# Work task
Exactly and only the lines from the one with "Reviewer note: confirm that the white laundry" through the end of the listing are to be transcribed, both ends included.

:::::

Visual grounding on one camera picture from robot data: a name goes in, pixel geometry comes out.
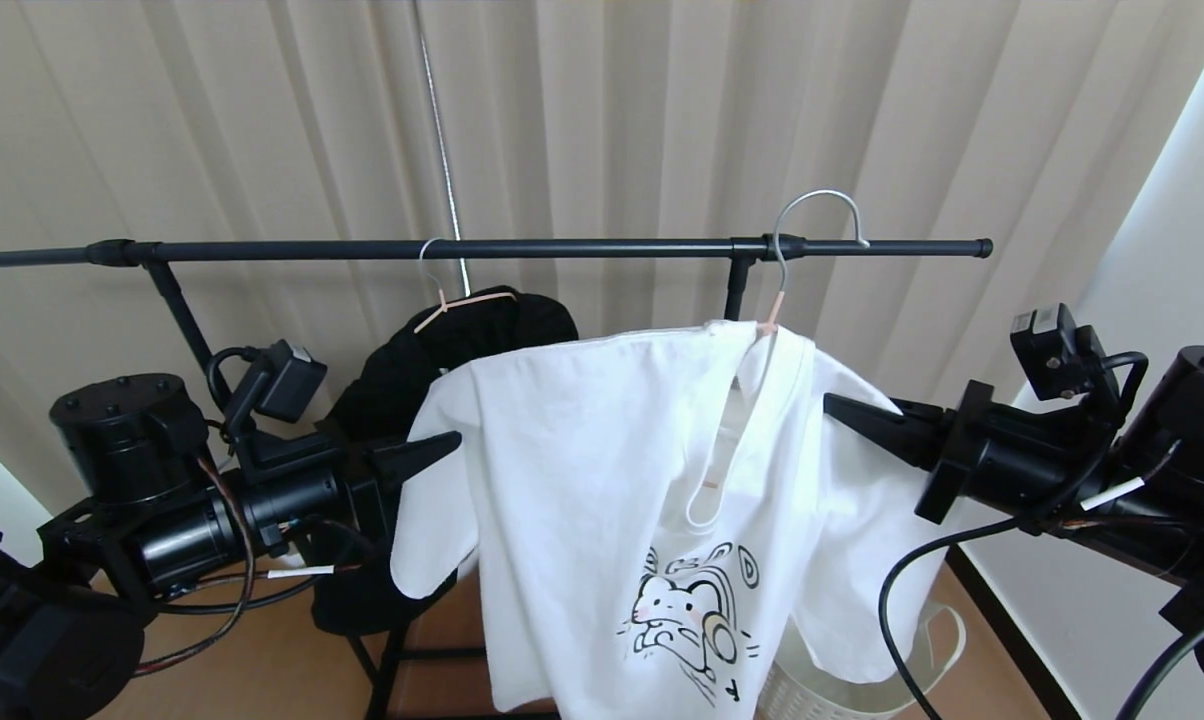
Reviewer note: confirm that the white printed T-shirt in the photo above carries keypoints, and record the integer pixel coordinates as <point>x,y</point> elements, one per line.
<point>582,480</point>

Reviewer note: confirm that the black trousers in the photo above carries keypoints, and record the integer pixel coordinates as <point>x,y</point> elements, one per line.
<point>392,390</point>

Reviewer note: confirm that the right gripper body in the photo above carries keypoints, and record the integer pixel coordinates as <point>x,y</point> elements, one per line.
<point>1032,465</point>

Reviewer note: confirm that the white laundry basket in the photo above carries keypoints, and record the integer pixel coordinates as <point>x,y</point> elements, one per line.
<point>812,700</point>

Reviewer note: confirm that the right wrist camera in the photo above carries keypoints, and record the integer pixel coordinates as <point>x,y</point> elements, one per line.
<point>1047,350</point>

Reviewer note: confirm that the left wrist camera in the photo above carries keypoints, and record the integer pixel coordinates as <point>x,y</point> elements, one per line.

:::::

# Result of the exercise
Reviewer note: confirm that the white laundry basket in the photo above carries keypoints, and record the integer pixel coordinates as <point>x,y</point> elements, one per line.
<point>812,700</point>

Reviewer note: confirm that the right wrist camera in the photo above carries keypoints, and record the integer pixel coordinates as <point>x,y</point> elements, one per line.
<point>1047,350</point>

Reviewer note: confirm that the left wrist camera in the photo above carries keypoints, and record the integer pixel coordinates as <point>x,y</point> elements, one per line.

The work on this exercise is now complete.